To build a template, use the value of the Full Name property you specified for the user account. For example, if the Full Name property was set to %param-OrganizationName% Admin, the template should look like this:
CN=%param-OrganizationName% Admin,OU=%param-OrganizationName%,%distinguishedName%
-
Click OK two times.
-
-
If necessary, provide values for other properties of the group object.
-
When done, click OK.
-
-
To cancel command execution if an organizational unit with the same name already exists, do the following:
-
Click Add new action set.
-
Right-click the new set and then click Add Action in the context menu.
-
In the Add Action dialog, select the Cancel this operation action.
-
In the Reason field, type the text of the error message.
-
Click OK.
-
Right-click the new action and then click Add Condition in the context menu.
-
In the Add Condition dialog, select the If <object> exists condition.
-
In the Condition Parameters section, specify a template for the DN of the organizational unit created by the custom command.
To build a template, use the value of the Organizational Unit Name property that you specified for the organizational unit.

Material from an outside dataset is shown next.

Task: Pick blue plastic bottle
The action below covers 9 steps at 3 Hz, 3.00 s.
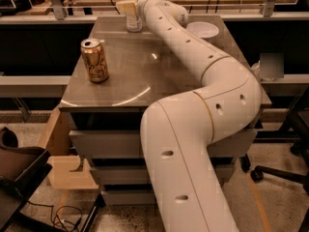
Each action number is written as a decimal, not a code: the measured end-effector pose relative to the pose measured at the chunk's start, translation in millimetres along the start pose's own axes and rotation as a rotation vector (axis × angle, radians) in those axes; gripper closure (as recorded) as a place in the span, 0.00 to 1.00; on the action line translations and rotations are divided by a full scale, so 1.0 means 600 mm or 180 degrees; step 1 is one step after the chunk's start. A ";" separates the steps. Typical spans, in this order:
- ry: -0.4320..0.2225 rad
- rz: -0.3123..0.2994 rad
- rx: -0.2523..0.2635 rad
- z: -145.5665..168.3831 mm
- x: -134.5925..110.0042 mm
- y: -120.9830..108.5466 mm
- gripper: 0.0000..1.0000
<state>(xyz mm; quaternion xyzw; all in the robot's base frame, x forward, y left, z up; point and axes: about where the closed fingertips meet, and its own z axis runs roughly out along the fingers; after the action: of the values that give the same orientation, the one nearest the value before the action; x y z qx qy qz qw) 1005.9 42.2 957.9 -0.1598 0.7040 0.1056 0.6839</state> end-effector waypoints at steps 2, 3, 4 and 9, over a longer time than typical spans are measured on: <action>-0.0121 0.0153 -0.0123 0.015 -0.001 0.020 0.00; -0.0170 0.0276 -0.0224 0.025 -0.001 0.033 0.00; -0.0160 0.0289 -0.0247 0.029 0.001 0.035 0.00; -0.0018 0.0257 -0.0275 0.058 0.041 0.046 0.64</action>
Offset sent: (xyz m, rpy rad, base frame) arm 0.0169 0.0154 0.0051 0.1272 -0.0308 0.0762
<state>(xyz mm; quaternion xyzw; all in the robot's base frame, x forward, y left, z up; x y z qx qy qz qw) 1027.8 78.4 930.0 -0.1602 0.7027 0.1639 0.6736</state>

If the property was set to %param-OrganizationName%, the template should look like this:
OU=%param-OrganizationName%,%distinguishedName%
-
Click OK.
-
To perform the check before creating objects, select the action set and click the button to move it up.
To move the whole set, make sure no actions and conditions are selected.
Click Next.
-
-
On the Permissions step, you can select the security roles to which you want to add the permission to execute the new custom command.
You can skip this step and configure the permissions later. For details, see Grant rights to cxecute custom commands.
Click Finish.
For instructions on how to place a custom command on the Actions pane in the Web interface, see Configure Actions pane.
For instructions on how to disable a custom command in the Web interface, see Disable operations on directory objects.